4. Routers R1 and R2 receive the packet (in the upstream network) check the destination network which is in the internet, forward the packet to their gateway in the public network masking their address. At this point, for the purposes of this analysis, we will skip the part of the packet passing through the internet and go straight to the packet return stage. Server 8.8.8.8 returns the packet to the public address of the routers, the routers receive it and then swap the addresses back from the connection table passing through NAT.

   Source address	Destination address
   8.8.8.8	172.16.32.254

   The router has an entry in the RIP routing table (propagated by the PP server) that says that to the network 172.16.32.0/24 is to be accessed by the PP server 192.168.10.111. So the router passes this back to the PP server.

5. PP server receives the packet and according to the RIP routing table has a route that shows that to the network 172.16.32.0/24 is to be reached via the tunnel ip address of the modem 192.168.20.10.

   Source address	Destination address
   8.8.8.8	172.16.32.254

6. Modem receives the packet and, according to the table, forwards it to the network that is directly connected to it.

   Source address	Destination address
   8.8.8.8	172.16.32.254

The above-explained process can be observed in figure 15. In the mentioned figure, all the devices mentioned in the process are shown and annotated next to them with the corresponding addresses in order to visualise the process more easily.

Diagram of the satellite network with addressing [Own elaboration].

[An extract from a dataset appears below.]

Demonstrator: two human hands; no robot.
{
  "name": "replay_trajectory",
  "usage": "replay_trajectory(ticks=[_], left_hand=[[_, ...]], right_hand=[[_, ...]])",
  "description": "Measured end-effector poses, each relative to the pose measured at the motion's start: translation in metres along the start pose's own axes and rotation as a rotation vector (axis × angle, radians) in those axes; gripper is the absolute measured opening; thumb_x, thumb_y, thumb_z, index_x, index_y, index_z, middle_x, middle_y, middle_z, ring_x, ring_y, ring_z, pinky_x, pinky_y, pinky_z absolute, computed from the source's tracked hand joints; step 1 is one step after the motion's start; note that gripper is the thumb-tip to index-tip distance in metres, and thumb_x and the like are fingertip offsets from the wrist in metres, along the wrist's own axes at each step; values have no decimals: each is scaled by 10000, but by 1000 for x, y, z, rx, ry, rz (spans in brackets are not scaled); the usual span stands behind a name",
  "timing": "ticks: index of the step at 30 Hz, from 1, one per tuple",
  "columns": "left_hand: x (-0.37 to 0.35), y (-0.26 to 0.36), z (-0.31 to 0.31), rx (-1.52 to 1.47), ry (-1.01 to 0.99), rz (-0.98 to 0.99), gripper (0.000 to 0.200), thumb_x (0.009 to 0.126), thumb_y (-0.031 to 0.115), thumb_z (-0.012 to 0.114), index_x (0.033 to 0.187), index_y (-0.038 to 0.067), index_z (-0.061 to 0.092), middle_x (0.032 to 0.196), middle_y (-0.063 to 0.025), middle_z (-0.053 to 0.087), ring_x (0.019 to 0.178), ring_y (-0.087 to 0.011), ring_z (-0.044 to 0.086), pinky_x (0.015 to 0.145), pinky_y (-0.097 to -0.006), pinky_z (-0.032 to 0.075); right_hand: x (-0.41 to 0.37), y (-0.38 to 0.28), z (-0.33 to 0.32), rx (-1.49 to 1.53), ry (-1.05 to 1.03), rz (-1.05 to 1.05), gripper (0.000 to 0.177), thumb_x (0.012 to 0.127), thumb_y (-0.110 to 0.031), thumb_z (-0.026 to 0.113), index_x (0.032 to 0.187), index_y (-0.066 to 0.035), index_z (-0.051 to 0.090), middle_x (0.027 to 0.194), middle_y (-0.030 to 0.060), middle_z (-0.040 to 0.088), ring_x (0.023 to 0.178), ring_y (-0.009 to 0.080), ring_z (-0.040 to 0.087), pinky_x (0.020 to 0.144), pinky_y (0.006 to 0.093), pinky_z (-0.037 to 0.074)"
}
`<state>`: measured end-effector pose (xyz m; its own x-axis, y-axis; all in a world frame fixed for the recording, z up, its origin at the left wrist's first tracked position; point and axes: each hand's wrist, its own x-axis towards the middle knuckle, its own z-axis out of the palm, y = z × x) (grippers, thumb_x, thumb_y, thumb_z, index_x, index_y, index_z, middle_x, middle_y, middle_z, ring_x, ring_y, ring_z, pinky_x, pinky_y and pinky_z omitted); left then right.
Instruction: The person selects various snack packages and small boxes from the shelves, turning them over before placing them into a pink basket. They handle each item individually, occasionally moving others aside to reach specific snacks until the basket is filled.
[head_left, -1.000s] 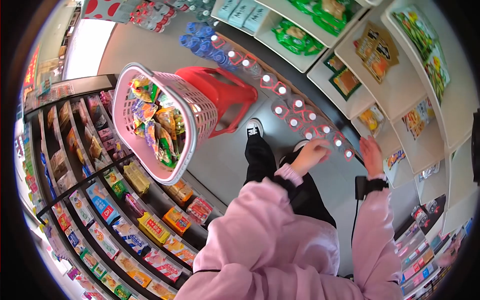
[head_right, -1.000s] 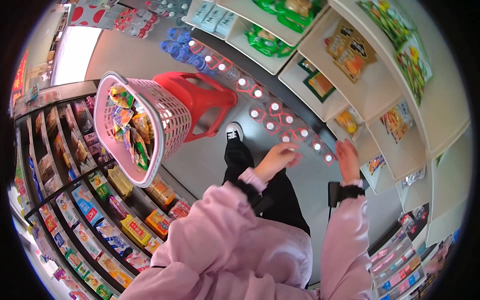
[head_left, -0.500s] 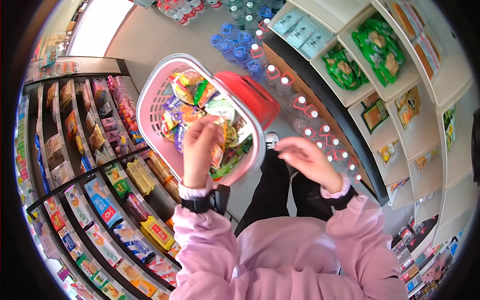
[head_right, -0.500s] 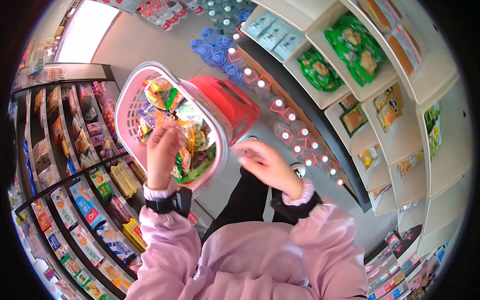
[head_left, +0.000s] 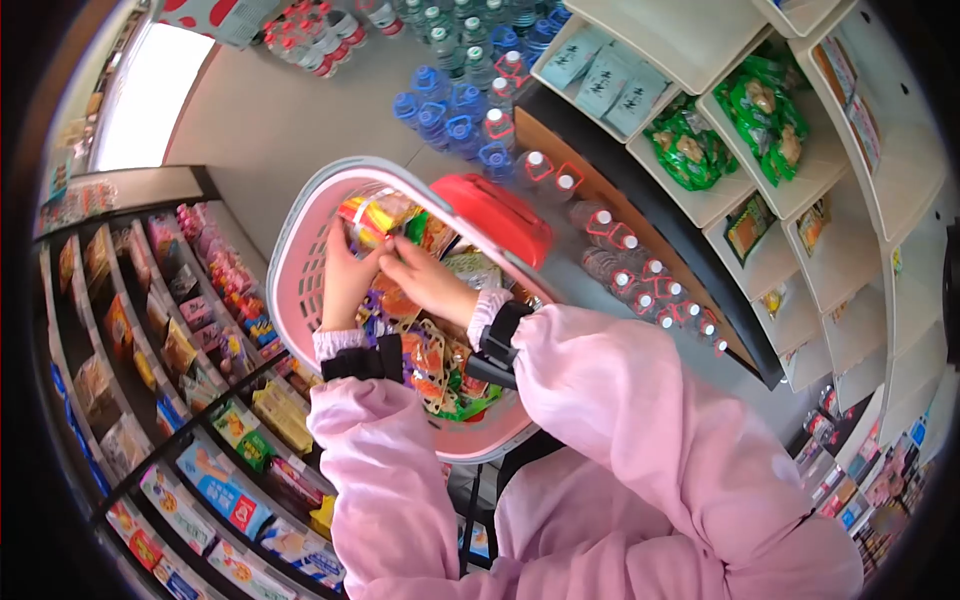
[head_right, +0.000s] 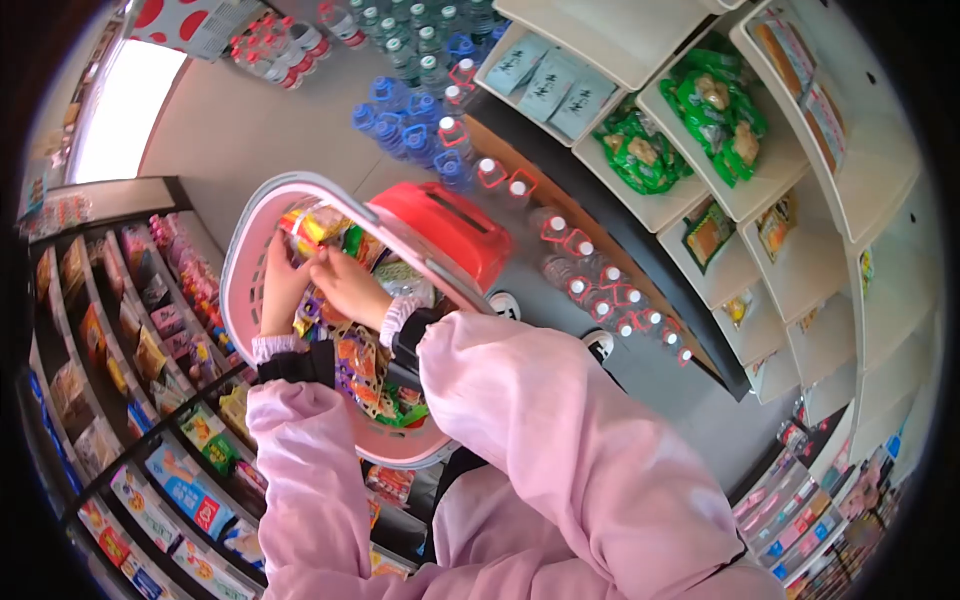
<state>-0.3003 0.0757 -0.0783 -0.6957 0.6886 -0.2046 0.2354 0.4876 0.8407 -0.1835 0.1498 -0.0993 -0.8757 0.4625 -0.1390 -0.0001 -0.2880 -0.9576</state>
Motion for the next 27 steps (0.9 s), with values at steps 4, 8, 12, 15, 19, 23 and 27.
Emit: replay_trajectory(ticks=[4, 8, 12, 15, 19, 23, 27], left_hand=[[-16, 0, 7, 107, 68, 75, 730, 662, 101, 700, 1248, -67, 298, 1162, -184, 453, 1084, -236, 443, 907, -299, 358], [-40, 18, 15, -65, 126, 89, 756, 663, 15, 676, 1283, -52, 248, 1229, -167, 408, 1117, -216, 418, 932, -310, 346], [-81, 50, 21, -118, 279, 199, 829, 665, -11, 677, 1321, -25, 172, 1323, -168, 299, 1201, -242, 330, 991, -341, 273], [-111, 82, 22, -69, 333, 236, 849, 673, 21, 684, 1328, -25, 145, 1355, -160, 248, 1235, -250, 282, 1020, -357, 214], [-145, 129, 32, -186, 394, 212, 864, 684, 48, 696, 1336, -13, 133, 1360, -152, 246, 1223, -242, 301, 1007, -373, 246], [-172, 169, 35, -154, 459, 309, 854, 676, 67, 709, 1330, -1, 164, 1331, -149, 292, 1170, -238, 374, 969, -376, 321], [-194, 211, 38, -232, 515, 378, 879, 651, 107, 737, 1323, 2, 180, 1304, -152, 324, 1154, -244, 394, 953, -377, 347]], right_hand=[[-5, -3, 3, 124, 54, -19, 331, 864, -259, 445, 1043, 18, 432, 878, 196, 569, 828, 303, 572, 720, 362, 435], [-28, -33, -12, 135, -105, 57, 285, 897, -259, 445, 1040, -13, 448, 841, 76, 518, 782, 133, 496, 704, 268, 412], [-58, -72, -27, 54, -229, -51, 238, 891, -257, 454, 875, -20, 448, 783, 84, 487, 731, 169, 490, 657, 297, 400], [-80, -94, -30, -39, -210, -163, 277, 850, -287, 493, 858, -11, 469, 774, 147, 536, 740, 313, 541, 634, 377, 413], [-117, -123, -34, -67, -277, -267, 254, 824, -256, 508, 906, -17, 477, 856, 149, 516, 795, 314, 529, 678, 380, 407], [-148, -159, -42, -27, -436, -263, 425, 863, -271, 469, 1181, 1, 393, 1015, 166, 460, 945, 300, 461, 816, 365, 376], [-171, -191, -45, -43, -460, -362, 397, 837, -255, 502, 1126, 5, 418, 1015, 162, 473, 963, 301, 466, 830, 364, 379]])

In the previous sections, we discussed the specifics of the platform and data flow. In this section, we will discuss how to configure the iDirect platform switch to allow it to operate on the network used to support the platform.

Below is an analysis of how to configure a switch using the Cisco Catalyst platform as an example. We list the various steps to configure such a device performed in global configuration mode (with prior execution of the commands enable and then configure terminal)

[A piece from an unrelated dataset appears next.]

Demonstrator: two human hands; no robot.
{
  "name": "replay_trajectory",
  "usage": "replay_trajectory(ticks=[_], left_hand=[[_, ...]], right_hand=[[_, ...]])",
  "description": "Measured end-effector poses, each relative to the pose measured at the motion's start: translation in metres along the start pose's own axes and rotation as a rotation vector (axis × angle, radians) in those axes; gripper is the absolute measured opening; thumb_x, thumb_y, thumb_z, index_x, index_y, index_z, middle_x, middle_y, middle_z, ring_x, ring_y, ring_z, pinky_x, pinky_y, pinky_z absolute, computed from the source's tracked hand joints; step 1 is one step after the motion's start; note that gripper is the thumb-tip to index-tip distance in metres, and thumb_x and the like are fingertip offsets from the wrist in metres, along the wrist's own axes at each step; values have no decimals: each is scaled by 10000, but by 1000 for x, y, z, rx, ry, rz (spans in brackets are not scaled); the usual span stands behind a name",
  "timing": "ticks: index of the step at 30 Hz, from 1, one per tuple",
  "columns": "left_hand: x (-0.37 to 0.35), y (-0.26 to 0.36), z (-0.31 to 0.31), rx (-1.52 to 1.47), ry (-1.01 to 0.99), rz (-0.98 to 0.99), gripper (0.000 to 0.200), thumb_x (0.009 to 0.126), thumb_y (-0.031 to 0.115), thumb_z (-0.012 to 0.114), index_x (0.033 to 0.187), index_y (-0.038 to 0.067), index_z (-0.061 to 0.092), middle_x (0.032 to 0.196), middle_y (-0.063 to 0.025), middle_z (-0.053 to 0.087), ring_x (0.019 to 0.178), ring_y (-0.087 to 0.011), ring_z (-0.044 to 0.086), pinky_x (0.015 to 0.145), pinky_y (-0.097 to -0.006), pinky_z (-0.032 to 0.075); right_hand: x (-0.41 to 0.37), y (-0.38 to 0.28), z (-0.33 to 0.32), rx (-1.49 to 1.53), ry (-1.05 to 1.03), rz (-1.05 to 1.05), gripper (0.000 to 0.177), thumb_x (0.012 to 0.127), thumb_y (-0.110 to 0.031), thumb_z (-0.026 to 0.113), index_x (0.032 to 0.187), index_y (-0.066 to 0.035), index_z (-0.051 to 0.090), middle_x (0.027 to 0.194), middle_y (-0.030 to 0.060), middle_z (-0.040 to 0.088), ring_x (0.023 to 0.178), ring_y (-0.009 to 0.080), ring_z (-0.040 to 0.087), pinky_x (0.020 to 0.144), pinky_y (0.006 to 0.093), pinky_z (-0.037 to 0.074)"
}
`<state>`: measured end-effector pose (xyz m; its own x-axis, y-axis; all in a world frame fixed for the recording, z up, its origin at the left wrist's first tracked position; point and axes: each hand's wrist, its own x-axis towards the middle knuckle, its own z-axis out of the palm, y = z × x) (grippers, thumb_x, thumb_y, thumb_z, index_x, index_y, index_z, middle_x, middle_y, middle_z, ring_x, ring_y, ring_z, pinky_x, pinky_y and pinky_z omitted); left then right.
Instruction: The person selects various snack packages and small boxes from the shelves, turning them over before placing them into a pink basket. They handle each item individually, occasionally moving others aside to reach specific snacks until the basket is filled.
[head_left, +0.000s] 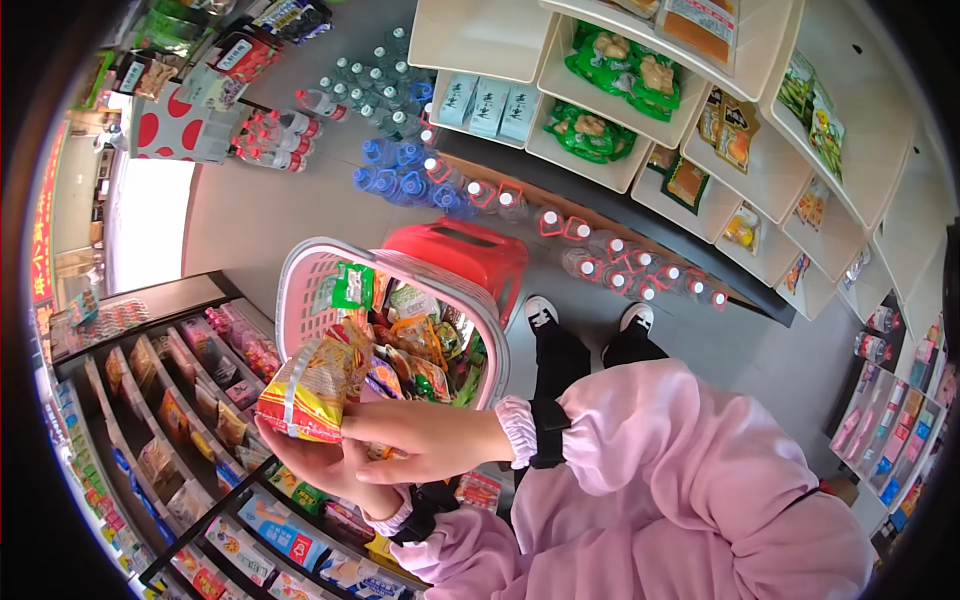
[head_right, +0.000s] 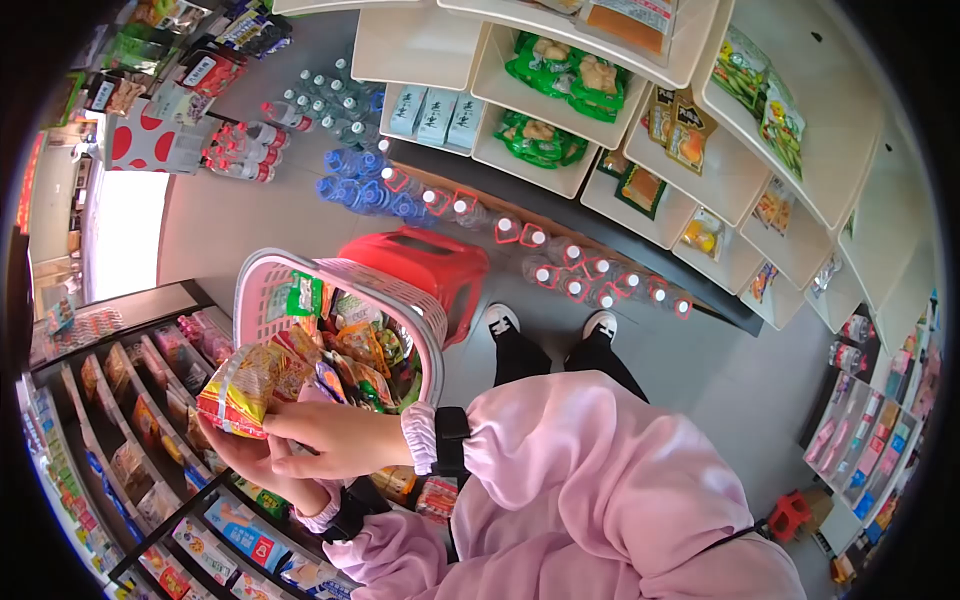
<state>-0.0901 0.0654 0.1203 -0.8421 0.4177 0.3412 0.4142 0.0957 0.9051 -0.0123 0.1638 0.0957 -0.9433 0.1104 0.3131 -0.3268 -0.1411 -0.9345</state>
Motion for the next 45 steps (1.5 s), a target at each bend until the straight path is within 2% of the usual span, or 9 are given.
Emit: replay_trajectory(ticks=[7, 9, 12, 19, 25, 27, 32, 36, 45], left_hand=[[-2, 55, 2, 227, 35, 327, 794, 669, 21, 680, 1318, 40, 222, 1160, -173, 445, 1040, -235, 495, 869, -348, 433], [-4, 65, 5, 300, 140, 316, 980, 594, 209, 793, 1321, 6, 167, 1102, -193, 478, 1005, -268, 518, 826, -369, 455], [-4, 87, 21, 360, 168, 363, 819, 710, 245, 700, 1311, 3, 200, 1125, -201, 473, 1005, -275, 521, 822, -367, 458], [29, 133, 72, 237, 273, 496, 592, 876, 431, 375, 1294, 24, 272, 1161, -204, 438, 1013, -302, 514, 804, -420, 484], [55, 162, 114, 28, 290, 473, 525, 894, 382, 337, 1288, 37, 297, 1186, -170, 418, 1047, -268, 484, 872, -406, 441], [63, 163, 118, 18, 263, 492, 485, 905, 348, 327, 1277, 37, 319, 1195, -157, 410, 1056, -253, 478, 888, -383, 432], [92, 150, 128, -344, 37, 296, 409, 906, 225, 341, 1258, 15, 340, 1189, -177, 428, 1036, -293, 493, 858, -445, 443], [111, 99, 131, -291, -128, 303, 469, 765, -46, 452, 1225, -35, 359, 1107, -194, 510, 976, -252, 543, 835, -360, 461], [148, 9, 170, -196, -556, 210, 490, 649, -91, 611, 1115, -28, 476, 1128, -104, 493, 1042, -185, 481, 903, -308, 382]], right_hand=[[-24, -47, -9, 98, -46, -183, 415, 807, -245, 540, 1112, 9, 417, 1013, 155, 477, 986, 295, 467, 819, 364, 400], [-33, -58, -16, 126, -62, -210, 451, 804, -232, 550, 1159, 3, 400, 1084, 147, 475, 1010, 291, 471, 847, 370, 392], [-49, -66, -26, 14, 81, -375, 442, 815, -196, 549, 1195, -20, 409, 1179, 137, 449, 1017, 285, 481, 862, 370, 389], [-91, -24, -59, -23, 638, 202, 350, 772, -215, 628, 1028, -16, 494, 933, 117, 513, 904, 228, 511, 791, 333, 409], [-77, 39, -93, 636, 773, 485, 696, 841, -470, 467, 1307, -10, 233, 1320, 183, 295, 1212, 245, 328, 981, 343, 290], [-68, 47, -105, 1114, 782, 567, 705, 830, -502, 461, 1308, -31, 243, 1313, 184, 308, 1201, 256, 346, 987, 361, 290], [-65, 63, -124, 1573, 414, -183, 540, 881, -412, 365, 1248, -16, 341, 1243, 161, 425, 1158, 272, 400, 1003, 392, 288], [-64, 75, -156, 1487, 730, -122, 464, 896, -334, 378, 1234, -17, 367, 1249, 126, 432, 1155, 238, 411, 994, 385, 302], [-21, 50, -201, 1446, 827, -53, 570, 855, -411, 443, 1184, 52, 388, 1163, 177, 476, 1100, 274, 447, 979, 381, 310]])
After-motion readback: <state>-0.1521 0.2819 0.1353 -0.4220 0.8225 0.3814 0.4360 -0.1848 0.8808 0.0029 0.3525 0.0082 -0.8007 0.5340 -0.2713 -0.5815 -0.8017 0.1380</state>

1. Adding VLANs for upstream and tunnel networks.

vlan 10
name UPSTREAM
exit

vlan 20
name TUNNEL
exit

1. Setting ports for routers R1 and R2.

interface GigabitEthernet1/0/1
description R1
switchport mode trunk
switchport trunk allowed vlan 10,20
switchport trunk encapsulation dot1q
exit

interface GigabitEthernet1/0/2
description R2
switchport mode trunk
switchport trunk allowed vlan 10,20
switchport trunk encapsulation dot1q
exit            

1. Example of port configuration for NMS server and PP

interface GigabitEthernet1/0/3
description NMS
switchport mode access
switchport access vlan 10
exit

interface GigabitEthernet1/0/4
description PP tunnel
switchport mode access
switchport access vlan 10
exit

interface GigabitEthernet1/0/5
description PP upstream
switchport mode access
switchport access vlan 20
exit

The previous section discussed the configuration of a Layer 2 device, in this section we will discuss the configuration of a router to support the iDirect platform. A MikroTik hardware platform based on RouterOS was chosen to implement this network.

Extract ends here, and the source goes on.